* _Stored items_
+ + + + + + +
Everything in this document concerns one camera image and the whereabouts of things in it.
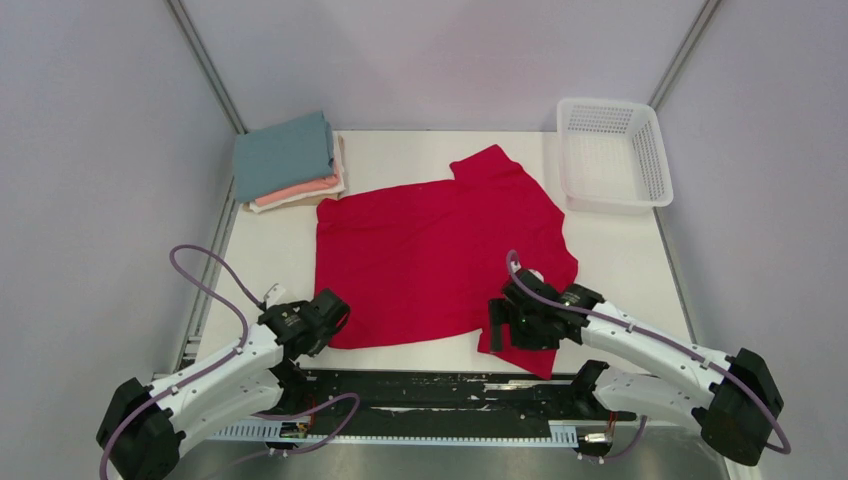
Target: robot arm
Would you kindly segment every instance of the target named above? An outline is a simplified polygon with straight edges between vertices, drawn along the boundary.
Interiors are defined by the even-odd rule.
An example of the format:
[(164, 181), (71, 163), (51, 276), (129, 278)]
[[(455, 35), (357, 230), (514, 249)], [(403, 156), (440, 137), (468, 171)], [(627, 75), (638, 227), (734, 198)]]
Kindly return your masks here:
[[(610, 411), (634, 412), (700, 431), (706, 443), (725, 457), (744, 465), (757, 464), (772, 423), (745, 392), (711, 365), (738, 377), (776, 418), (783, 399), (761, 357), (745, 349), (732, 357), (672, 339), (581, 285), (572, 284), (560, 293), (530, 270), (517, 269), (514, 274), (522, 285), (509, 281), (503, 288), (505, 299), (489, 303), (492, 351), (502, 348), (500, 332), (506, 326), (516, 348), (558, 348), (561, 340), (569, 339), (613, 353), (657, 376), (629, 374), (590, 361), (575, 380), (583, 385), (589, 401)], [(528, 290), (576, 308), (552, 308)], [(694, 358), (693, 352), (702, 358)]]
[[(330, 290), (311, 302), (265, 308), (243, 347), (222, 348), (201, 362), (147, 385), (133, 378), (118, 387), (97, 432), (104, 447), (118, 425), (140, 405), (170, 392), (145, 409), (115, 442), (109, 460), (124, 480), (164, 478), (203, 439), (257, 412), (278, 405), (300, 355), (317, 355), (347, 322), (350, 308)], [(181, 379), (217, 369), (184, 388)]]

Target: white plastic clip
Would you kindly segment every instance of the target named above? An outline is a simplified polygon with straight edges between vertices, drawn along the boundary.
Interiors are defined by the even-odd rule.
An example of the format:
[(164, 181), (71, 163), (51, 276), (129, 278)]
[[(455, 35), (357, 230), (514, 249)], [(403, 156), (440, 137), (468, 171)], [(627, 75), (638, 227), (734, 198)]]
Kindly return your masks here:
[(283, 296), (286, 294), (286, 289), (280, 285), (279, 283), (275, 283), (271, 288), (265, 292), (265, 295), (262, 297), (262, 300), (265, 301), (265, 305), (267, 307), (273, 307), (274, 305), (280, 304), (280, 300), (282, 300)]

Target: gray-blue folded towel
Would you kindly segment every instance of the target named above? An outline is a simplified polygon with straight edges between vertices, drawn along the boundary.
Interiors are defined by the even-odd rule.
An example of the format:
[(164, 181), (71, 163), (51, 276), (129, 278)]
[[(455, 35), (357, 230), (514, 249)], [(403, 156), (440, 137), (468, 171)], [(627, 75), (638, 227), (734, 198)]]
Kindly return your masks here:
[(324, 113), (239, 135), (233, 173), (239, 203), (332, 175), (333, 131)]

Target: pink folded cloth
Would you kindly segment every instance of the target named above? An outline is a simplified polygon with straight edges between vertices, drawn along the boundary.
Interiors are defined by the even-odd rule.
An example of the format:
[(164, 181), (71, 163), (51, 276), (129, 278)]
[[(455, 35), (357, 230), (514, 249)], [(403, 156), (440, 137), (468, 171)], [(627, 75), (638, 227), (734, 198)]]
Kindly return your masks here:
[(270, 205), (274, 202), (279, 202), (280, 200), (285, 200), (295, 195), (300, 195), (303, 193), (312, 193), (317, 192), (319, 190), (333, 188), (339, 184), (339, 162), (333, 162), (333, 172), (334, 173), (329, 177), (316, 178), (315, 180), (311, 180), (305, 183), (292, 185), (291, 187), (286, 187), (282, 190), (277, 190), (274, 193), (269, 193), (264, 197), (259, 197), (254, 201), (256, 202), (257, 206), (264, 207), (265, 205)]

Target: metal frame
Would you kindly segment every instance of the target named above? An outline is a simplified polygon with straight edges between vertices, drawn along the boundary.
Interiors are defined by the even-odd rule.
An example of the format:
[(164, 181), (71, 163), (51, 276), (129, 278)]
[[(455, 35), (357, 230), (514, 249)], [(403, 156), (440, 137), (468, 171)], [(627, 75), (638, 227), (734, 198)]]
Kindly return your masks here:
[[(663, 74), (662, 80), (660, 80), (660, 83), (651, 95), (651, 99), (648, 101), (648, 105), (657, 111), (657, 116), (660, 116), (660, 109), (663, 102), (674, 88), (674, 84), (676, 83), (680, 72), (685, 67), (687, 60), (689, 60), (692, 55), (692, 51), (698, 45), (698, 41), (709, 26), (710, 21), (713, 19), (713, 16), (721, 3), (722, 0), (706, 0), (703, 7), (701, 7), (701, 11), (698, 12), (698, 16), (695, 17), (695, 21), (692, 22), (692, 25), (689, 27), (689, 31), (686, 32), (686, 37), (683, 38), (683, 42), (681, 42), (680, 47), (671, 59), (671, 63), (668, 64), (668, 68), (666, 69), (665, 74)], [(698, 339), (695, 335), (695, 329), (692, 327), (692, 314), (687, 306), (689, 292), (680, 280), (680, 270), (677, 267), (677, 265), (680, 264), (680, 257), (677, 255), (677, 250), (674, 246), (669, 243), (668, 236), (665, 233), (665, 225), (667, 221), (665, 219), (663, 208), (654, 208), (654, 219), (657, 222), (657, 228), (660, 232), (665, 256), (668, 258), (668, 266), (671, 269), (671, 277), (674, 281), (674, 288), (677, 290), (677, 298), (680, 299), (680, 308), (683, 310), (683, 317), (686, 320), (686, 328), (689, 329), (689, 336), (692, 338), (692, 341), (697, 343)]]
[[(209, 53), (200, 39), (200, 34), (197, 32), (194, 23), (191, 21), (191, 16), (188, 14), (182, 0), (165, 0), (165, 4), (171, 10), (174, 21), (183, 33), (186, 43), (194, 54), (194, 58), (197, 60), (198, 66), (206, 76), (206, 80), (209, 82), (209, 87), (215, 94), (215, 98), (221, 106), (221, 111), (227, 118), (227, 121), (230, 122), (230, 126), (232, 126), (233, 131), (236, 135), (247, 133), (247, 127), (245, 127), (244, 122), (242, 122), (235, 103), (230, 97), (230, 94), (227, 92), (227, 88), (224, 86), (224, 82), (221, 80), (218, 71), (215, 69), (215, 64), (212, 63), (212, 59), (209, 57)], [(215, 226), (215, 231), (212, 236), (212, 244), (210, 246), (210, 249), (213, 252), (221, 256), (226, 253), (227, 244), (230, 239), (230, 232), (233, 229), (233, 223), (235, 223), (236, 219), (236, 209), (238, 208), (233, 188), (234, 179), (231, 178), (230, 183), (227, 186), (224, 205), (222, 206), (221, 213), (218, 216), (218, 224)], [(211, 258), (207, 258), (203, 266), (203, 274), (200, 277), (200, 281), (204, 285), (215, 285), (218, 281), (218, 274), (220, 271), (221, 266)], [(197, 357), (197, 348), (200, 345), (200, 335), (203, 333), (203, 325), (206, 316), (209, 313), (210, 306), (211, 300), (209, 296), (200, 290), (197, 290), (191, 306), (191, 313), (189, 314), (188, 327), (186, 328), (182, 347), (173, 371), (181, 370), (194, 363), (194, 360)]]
+ + + + + + +
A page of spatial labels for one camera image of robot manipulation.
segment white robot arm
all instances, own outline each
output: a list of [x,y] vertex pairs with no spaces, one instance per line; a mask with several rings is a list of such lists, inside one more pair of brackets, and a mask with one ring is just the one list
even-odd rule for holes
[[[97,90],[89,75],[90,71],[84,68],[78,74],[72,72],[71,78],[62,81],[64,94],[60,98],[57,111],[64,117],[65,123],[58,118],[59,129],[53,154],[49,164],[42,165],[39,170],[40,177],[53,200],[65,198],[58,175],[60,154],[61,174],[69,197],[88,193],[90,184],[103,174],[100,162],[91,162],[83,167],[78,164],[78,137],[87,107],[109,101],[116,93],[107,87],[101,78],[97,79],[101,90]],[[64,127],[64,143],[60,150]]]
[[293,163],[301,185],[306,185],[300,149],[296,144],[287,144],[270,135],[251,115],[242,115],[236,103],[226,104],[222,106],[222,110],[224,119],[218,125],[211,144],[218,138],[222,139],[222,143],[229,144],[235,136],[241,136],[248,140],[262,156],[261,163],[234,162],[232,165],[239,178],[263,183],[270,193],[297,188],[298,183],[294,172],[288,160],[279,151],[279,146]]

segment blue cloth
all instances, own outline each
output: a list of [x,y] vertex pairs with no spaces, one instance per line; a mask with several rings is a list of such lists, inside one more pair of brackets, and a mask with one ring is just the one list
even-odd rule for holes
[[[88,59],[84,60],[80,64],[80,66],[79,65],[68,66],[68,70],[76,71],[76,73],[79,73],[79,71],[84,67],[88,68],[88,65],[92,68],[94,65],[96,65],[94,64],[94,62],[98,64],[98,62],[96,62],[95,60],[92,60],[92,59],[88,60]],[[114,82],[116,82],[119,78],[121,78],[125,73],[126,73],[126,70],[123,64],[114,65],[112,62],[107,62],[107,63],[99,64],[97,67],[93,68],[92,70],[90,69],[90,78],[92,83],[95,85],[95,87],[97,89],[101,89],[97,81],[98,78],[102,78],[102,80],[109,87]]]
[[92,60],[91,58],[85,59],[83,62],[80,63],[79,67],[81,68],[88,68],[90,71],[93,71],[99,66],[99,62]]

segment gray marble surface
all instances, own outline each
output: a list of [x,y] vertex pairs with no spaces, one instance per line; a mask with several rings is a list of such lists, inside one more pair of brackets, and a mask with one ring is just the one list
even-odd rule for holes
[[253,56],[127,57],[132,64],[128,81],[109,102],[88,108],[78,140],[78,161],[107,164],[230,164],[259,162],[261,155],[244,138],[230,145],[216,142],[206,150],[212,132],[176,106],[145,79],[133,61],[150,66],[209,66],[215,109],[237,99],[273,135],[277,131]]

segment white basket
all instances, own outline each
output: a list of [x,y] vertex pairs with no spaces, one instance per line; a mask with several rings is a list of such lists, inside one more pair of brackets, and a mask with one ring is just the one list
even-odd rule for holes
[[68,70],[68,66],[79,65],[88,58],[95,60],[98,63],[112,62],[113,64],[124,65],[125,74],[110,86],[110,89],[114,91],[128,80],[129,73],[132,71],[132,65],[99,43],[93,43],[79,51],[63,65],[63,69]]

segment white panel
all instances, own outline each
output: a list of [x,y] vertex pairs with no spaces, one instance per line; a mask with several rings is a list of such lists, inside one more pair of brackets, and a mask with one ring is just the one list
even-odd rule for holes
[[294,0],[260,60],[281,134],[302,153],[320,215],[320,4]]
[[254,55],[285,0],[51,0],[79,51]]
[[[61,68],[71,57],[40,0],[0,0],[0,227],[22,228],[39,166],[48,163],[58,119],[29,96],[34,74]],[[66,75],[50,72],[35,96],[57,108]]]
+ + + + + + +
* _WHAT IS EXPECTED_
The reply should hold exactly the lines above, starting at the line with "Everything in this" and ending at the line with "Target: gray-blue folded towel", and no pictures.

* _EXPECTED ANSWER_
Everything in this document concerns one camera image and the whereabouts of things in it.
Target: robot arm
Would you kindly segment every instance of the target named above? An outline is a simplified polygon with straight edges between vertices, drawn along the boundary.
Interiors are defined by the even-odd rule.
An example of the format:
[(164, 181), (71, 163), (51, 276), (129, 278)]
[[(455, 35), (357, 230), (514, 249)], [(403, 156), (440, 137), (468, 171)], [(627, 75), (638, 227), (734, 198)]]
Kindly return your masks here:
[[(610, 411), (634, 412), (700, 431), (706, 443), (725, 457), (744, 465), (757, 464), (772, 423), (745, 392), (711, 365), (738, 377), (776, 418), (783, 399), (761, 357), (745, 349), (732, 357), (672, 339), (581, 285), (572, 284), (560, 293), (530, 270), (517, 269), (514, 274), (522, 285), (509, 281), (503, 288), (505, 299), (489, 303), (492, 351), (502, 348), (500, 332), (506, 326), (516, 348), (558, 348), (561, 340), (569, 339), (613, 353), (657, 376), (629, 374), (590, 361), (575, 380), (583, 385), (589, 401)], [(528, 290), (576, 308), (552, 308)], [(694, 358), (693, 352), (702, 358)]]
[[(330, 290), (311, 302), (265, 308), (243, 347), (222, 348), (201, 362), (147, 385), (133, 378), (118, 387), (97, 432), (104, 447), (118, 425), (140, 405), (170, 392), (145, 409), (115, 442), (109, 460), (124, 480), (164, 478), (203, 439), (257, 412), (278, 405), (300, 355), (317, 355), (347, 322), (350, 308)], [(181, 379), (217, 369), (184, 388)]]

Target: white plastic clip
Would you kindly segment every instance of the target named above? An outline is a simplified polygon with straight edges between vertices, drawn along the boundary.
Interiors are defined by the even-odd rule.
An example of the format:
[(164, 181), (71, 163), (51, 276), (129, 278)]
[[(455, 35), (357, 230), (514, 249)], [(403, 156), (440, 137), (468, 171)], [(627, 75), (638, 227), (734, 198)]]
Kindly return your masks here:
[(283, 296), (286, 294), (286, 289), (280, 285), (279, 283), (275, 283), (271, 288), (265, 292), (265, 295), (262, 297), (262, 300), (265, 301), (265, 305), (267, 307), (273, 307), (274, 305), (280, 304), (280, 300), (282, 300)]

Target: gray-blue folded towel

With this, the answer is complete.